Biography
Maurice S. Swanson, Ph.D. is professor of molecular genetics and microbiology at the University of Florida. Swanson studies how genomic microsatellite instability resulting in sequence expansions and repeats are associated with nearly 30 hereditary disorders, including Huntington’s disease, fragile X-associated tremor ataxia syndrome and several types of myotonic dystrophy. Swanson’s lab proposed the RNA-mediated disease model in which mutant DM1 and DM2 mRNAs are trapped in the nucleus and sequester (C)CUG repeat binding proteins that are essential for normal tissue development and maintenance. His lab also identified these sequestered factors as the muscleblind-like (MBNL) proteins. His ongoing efforts are focused on elucidating the normal functions of these proteins as well as investigating whether RNA toxicity has a pathogenic role in other hereditary disorders. Swanson’s research focuses on three main areas: 1) the roles of genomic repetitive elements in embryonic and postnatal development; 2) novel pathomechanisms of neurological diseases caused by the expansion of short tandem repeats (STRs); 3) RNA-based mechanisms of enhanced tissue repair in a mammalian model of optimized regeneration. Swanson earned his doctorate at the University of California, Berkeley.
Abstract
Tandem Repeats in RNA Processing and Disease
More than half of the human genome consists of repetitive DNA sequences including both interspersed transposable elements and tandem repeats (TRs).

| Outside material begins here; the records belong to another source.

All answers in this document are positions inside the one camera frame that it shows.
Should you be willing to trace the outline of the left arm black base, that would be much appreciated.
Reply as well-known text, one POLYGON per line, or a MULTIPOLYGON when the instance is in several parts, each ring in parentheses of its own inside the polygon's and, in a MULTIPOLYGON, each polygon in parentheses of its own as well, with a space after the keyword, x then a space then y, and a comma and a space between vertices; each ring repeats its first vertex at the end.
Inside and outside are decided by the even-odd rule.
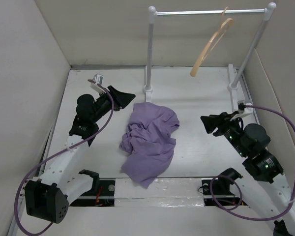
POLYGON ((82 170, 80 174, 92 178, 92 187, 70 204, 71 207, 114 207, 115 182, 113 178, 100 178, 99 174, 82 170))

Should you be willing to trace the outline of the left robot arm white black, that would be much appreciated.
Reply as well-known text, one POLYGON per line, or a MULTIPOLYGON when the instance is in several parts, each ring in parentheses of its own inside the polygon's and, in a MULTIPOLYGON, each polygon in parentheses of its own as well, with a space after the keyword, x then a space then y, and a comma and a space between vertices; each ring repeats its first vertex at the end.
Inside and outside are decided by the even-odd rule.
POLYGON ((102 130, 97 122, 107 113, 124 109, 136 97, 95 85, 99 97, 83 94, 77 99, 76 116, 65 144, 64 152, 55 157, 49 168, 37 179, 25 185, 27 214, 51 223, 60 223, 68 207, 84 193, 96 194, 100 189, 99 174, 78 170, 78 164, 102 130))

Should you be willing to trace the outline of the purple t shirt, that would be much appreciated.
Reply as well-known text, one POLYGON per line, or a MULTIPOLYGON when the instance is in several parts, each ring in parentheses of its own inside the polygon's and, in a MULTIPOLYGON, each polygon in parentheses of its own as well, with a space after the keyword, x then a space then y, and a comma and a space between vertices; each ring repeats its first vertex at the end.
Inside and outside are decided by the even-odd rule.
POLYGON ((164 173, 174 156, 180 126, 176 113, 150 102, 135 103, 119 148, 129 156, 121 166, 135 183, 147 189, 164 173))

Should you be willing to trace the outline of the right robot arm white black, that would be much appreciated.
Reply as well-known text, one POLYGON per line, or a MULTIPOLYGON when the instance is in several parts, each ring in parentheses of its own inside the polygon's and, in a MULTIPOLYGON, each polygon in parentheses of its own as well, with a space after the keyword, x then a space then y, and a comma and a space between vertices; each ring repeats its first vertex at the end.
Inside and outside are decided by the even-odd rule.
POLYGON ((219 115, 202 116, 208 134, 224 136, 235 151, 245 160, 248 174, 263 188, 266 194, 254 190, 238 171, 228 168, 211 179, 208 189, 216 205, 224 206, 215 191, 238 196, 234 207, 245 202, 257 214, 259 222, 266 222, 275 236, 295 236, 295 185, 289 188, 284 170, 276 157, 267 149, 270 137, 259 124, 243 124, 242 118, 249 111, 223 112, 219 115))

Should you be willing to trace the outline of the wooden clothes hanger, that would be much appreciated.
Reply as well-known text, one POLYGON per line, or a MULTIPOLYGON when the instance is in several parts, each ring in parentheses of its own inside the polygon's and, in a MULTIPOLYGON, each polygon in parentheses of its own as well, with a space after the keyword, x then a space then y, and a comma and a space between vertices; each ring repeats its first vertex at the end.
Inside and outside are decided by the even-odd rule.
POLYGON ((208 43, 203 48, 202 52, 200 53, 199 57, 195 61, 191 71, 190 76, 195 77, 198 73, 198 70, 200 66, 203 64, 205 59, 208 57, 210 52, 213 50, 213 48, 217 45, 217 43, 221 40, 221 38, 224 36, 224 34, 228 31, 228 29, 234 24, 234 20, 232 18, 227 18, 223 21, 223 16, 226 13, 226 11, 229 8, 226 7, 220 18, 220 26, 217 29, 217 31, 212 35, 211 39, 208 41, 208 43))

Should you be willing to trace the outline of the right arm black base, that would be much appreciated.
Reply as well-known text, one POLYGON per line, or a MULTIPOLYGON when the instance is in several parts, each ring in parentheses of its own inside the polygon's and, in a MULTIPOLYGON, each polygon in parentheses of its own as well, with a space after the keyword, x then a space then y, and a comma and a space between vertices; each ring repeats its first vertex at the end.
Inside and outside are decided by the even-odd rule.
MULTIPOLYGON (((232 180, 241 179, 242 175, 233 168, 228 168, 223 171, 221 175, 228 176, 232 180)), ((201 179, 201 185, 198 187, 197 191, 204 197, 204 206, 218 206, 211 196, 211 191, 209 189, 210 182, 212 177, 205 177, 201 179)), ((235 185, 225 178, 217 178, 212 184, 213 193, 215 194, 218 202, 223 206, 235 207, 238 203, 241 206, 246 206, 247 204, 244 201, 240 202, 239 194, 233 194, 230 191, 230 187, 235 187, 235 185)))

Short tandem repeats (STRs), or microsatellites, are 1-6 bp in length, comprise ~3% of the human genome and are highly unstable genetic elements and thus polymorphic in the general population. While STR expansions cause more than 60 hereditary neurological and neuromuscular diseases, these expansion mutations have also provided novel mechanistic insights into RNA processing, localization and translation. Here, we discuss recent studies focused on the cell type specific impacts of STR expansions on the developmental regulation of RNA alternative splicing.